Hi man, good pics as always

Tanks for posting in my thread, and i must say U have good clinical eyes , I remember you have found something wrong with kirdec's pokie. Thanks for alerting me. This is the only T I keep under very dry conditions, and its the only one to have problems with mites. Any suggestions or coments are always welcome.

thanks,

Galhardo


----------



## syndicate (Jul 26, 2006)

nice pics man.that b.emilia one is awesome!


----------



## xgrafcorex (Jul 27, 2006)

TheNatural said:
			
		

> Hi man, good pics as always
> 
> Tanks for posting in my thread, and i must say U have good clinical eyes , I remember you have found something wrong with kirdec's pokie. Thanks for alerting me. This is the only T I keep under very dry conditions, and its the only one to have problems with mites. Any suggestions or coments are always welcome.
> 
> ...


thanks.  i wish that were true! heh.  i've had mites on a couple myself, but i never noticed until i looked at a close up photo    that is strange that the one you keep extra dry has them    keep it dry and a substrate change i guess should do it.  i only saw a small amount, so its not too bad.



			
				syndicate said:
			
		

> nice pics man.that b.emilia one is awesome!

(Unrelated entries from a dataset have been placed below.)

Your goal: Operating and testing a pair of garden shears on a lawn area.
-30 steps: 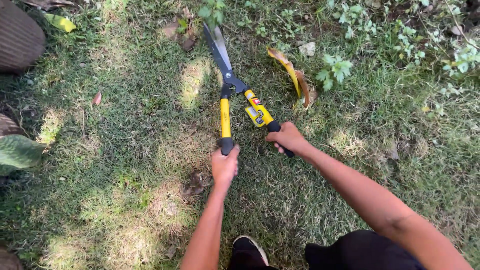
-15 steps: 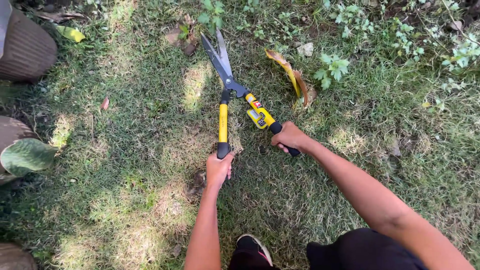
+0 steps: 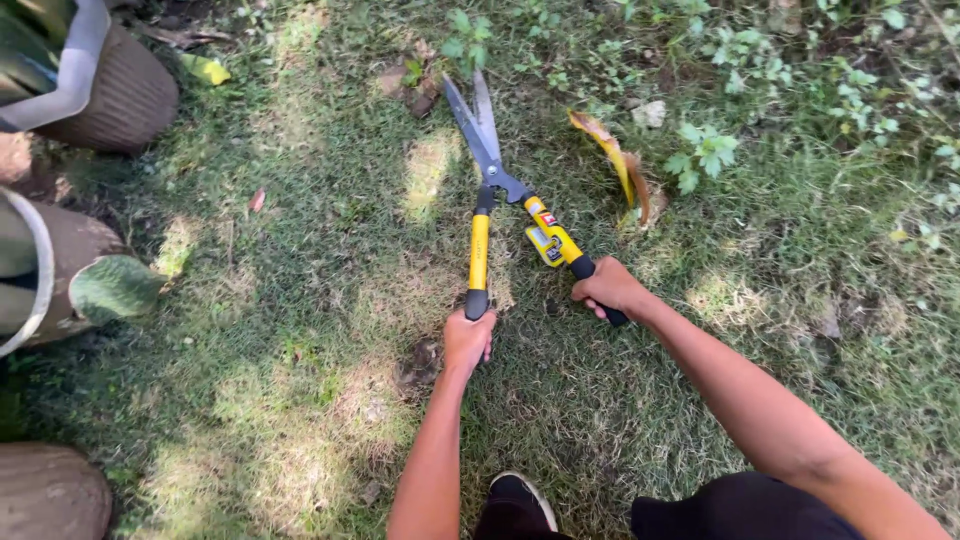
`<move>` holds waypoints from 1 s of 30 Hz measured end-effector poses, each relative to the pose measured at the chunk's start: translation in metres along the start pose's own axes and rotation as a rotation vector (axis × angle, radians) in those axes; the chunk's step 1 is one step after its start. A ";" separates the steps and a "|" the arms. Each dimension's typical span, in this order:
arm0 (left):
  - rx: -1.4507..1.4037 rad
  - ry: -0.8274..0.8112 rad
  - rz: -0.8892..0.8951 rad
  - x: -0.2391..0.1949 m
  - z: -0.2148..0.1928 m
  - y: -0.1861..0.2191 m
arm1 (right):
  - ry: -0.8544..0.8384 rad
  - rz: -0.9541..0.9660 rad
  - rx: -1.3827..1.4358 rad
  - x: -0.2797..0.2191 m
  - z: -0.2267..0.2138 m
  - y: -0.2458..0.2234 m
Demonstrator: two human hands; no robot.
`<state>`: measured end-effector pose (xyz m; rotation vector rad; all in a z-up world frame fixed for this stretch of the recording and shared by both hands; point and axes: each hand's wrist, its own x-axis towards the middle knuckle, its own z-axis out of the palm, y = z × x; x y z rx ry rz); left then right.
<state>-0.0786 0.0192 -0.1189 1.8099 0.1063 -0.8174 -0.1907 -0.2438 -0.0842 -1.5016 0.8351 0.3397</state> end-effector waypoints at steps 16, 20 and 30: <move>0.017 -0.040 -0.019 -0.007 -0.001 0.010 | 0.023 0.062 -0.042 0.002 0.002 -0.007; 0.026 -0.057 -0.011 0.000 0.000 0.008 | 0.058 0.105 -0.018 0.004 0.000 -0.012; -0.052 -0.006 0.064 0.007 0.009 0.016 | 0.119 0.115 -0.197 0.009 -0.006 -0.038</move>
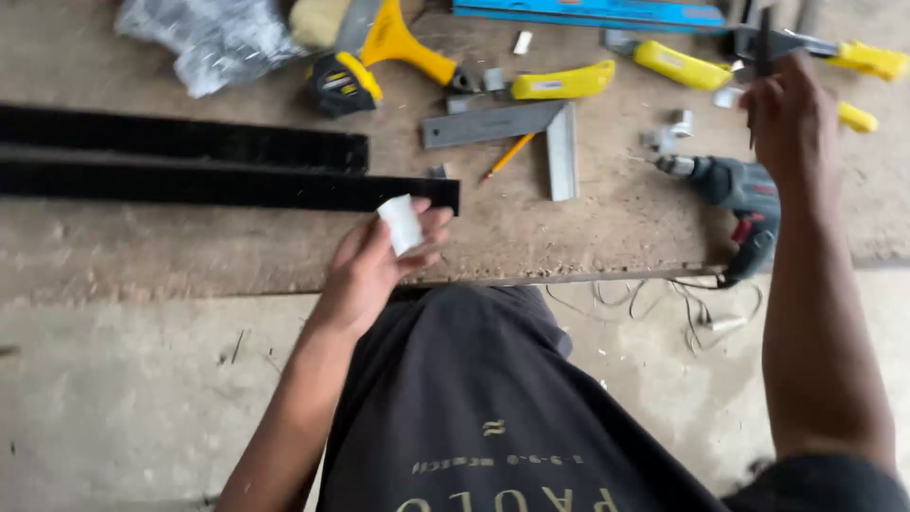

thanks...emilia is my favorite brachy   i just am too anxious to see it start getting adult coloration.


----------



## xgrafcorex (Jul 27, 2006)

a couple pics i took tonight while doing the whole maintenance routine.  

x. sp. white taking a drink..a little blurry because its through plastic.






o. walberghi under my new uv led flashlight






and last but not least, my suspected premolt g aureostriata


----------



## xgrafcorex (Jul 31, 2006)

came home for lunch today and thought i was going to get to see one my rosea molt after already hooking out.  luckily he was just making a sperm web!  i've never seen one before so i was pretty excited..also relieved i wasn't going to lose him.  the last one is just one of one of the legs.


----------



## xgrafcorex (Aug 4, 2006)

*everythings coming up grammy*

my juvi aureostriata just molted. here is a pic of its exuvium  edit...well i don't see a flap as has been pointed out to me in the chat...so i'm not so sure now.. the molt is about 2.5 inches


----------



## xgrafcorex (Aug 5, 2006)

my aureostriata molted the other day..here are some pictures








































and the male and female  rosea i'm going to pair up this weekend. 










i'm hoping for some pretty nice rosea


----------



## Vicious (Aug 5, 2006)

Great pics.  Congrats man!!! :clap:


----------



## syndicate (Aug 5, 2006)

man awesome pics of that chaco molting.i like how u can see the little claws


----------



## xgrafcorex (Aug 13, 2006)

*g rosea mating #1*

first off..once again heh..i know about the sand ;P   i received the t like this, and have had no issue in the slightest.  however, i do have a bricks worth of coco fiber drying out, and i will be completely cleaning out her current home and dumping the sand. 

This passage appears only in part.